Zhao Hongke, Mao Rui, Li Mei, Li Bin, Wang Meili
College of Information Engineering, Northwest A&F University, Yangling 712100, China.
Key Laboratory of Agricultural Internet of Things, Ministry of Agriculture, Yangling 712100, China.
Animals (Basel). 2023 Apr 13;13(8):1338. doi: 10.3390/ani13081338.
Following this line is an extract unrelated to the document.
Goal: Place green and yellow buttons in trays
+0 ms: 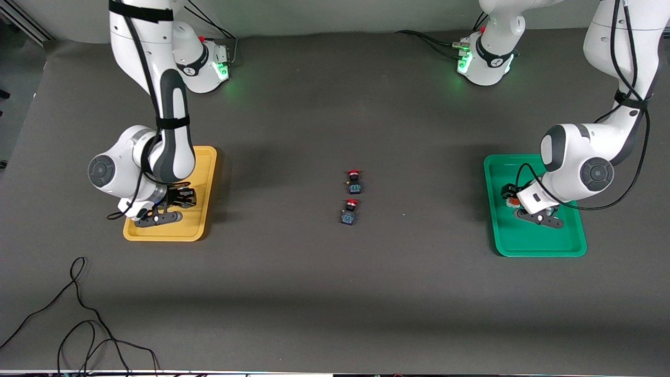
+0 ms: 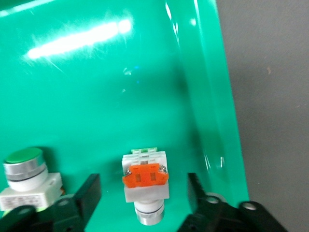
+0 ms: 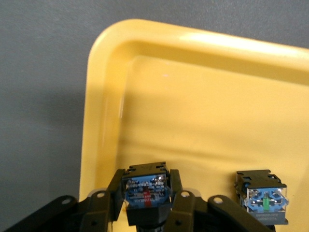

Sheep detection and segmentation will play a crucial role in promoting the implementation of precision livestock farming in the future. In sheep farms, the characteristics of sheep that have the tendency to congregate and irregular contours cause difficulties for computer vision tasks, such as individual identification, behavior recognition, and weight estimation of sheep. Sheep instance segmentation is one of the methods that can mitigate the difficulties associated with locating and extracting different individuals from the same category. To improve the accuracy of extracting individual sheep locations and contours in the case of multiple sheep overlap, this paper proposed two-stage sheep instance segmentation SheepInst based on the Mask R-CNN framework, more specifically, RefineMask. Firstly, an improved backbone network ConvNeXt-E was proposed to extract sheep features. Secondly, we improved the structure of the two-stage object detector Dynamic R-CNN to precisely locate highly overlapping sheep. Finally, we enhanced the segmentation network of RefineMask by adding spatial attention modules to accurately segment irregular contours of sheep. SheepInst achieves 89.1%, 91.3%, and 79.5% in box AP, mask AP, and boundary AP metric on the test set, respectively. The extensive experiments show that SheepInst is more suitable for sheep instance segmentation and has excellent performance.
绵羊检测与分割在推动未来精准畜牧业的实施中将发挥关键作用。在养羊场中,绵羊倾向于聚集的特性以及不规则的轮廓给计算机视觉任务带来了困难,比如绵羊的个体识别、行为识别和体重估计。绵羊实例分割是一种能够缓解在同一类别中定位和提取不同个体相关困难的方法。为了在多只绵羊重叠的情况下提高提取单个绵羊位置和轮廓的准确性,本文基于Mask R-CNN框架,更具体地说是RefineMask,提出了两阶段绵羊实例分割方法SheepInst。首先,提出了一种改进的骨干网络ConvNeXt-E来提取绵羊特征。其次,改进了两阶段目标检测器Dynamic R-CNN的结构,以精确地定位高度重叠的绵羊。最后,通过添加空间注意力模块增强了RefineMask的分割网络,以准确分割绵羊的不规则轮廓。SheepInst在测试集上的框AP、掩码AP和边界AP指标分别达到了89.1%、91.3%和79.5%。大量实验表明,SheepInst更适合绵羊实例分割,并且具有优异的性能。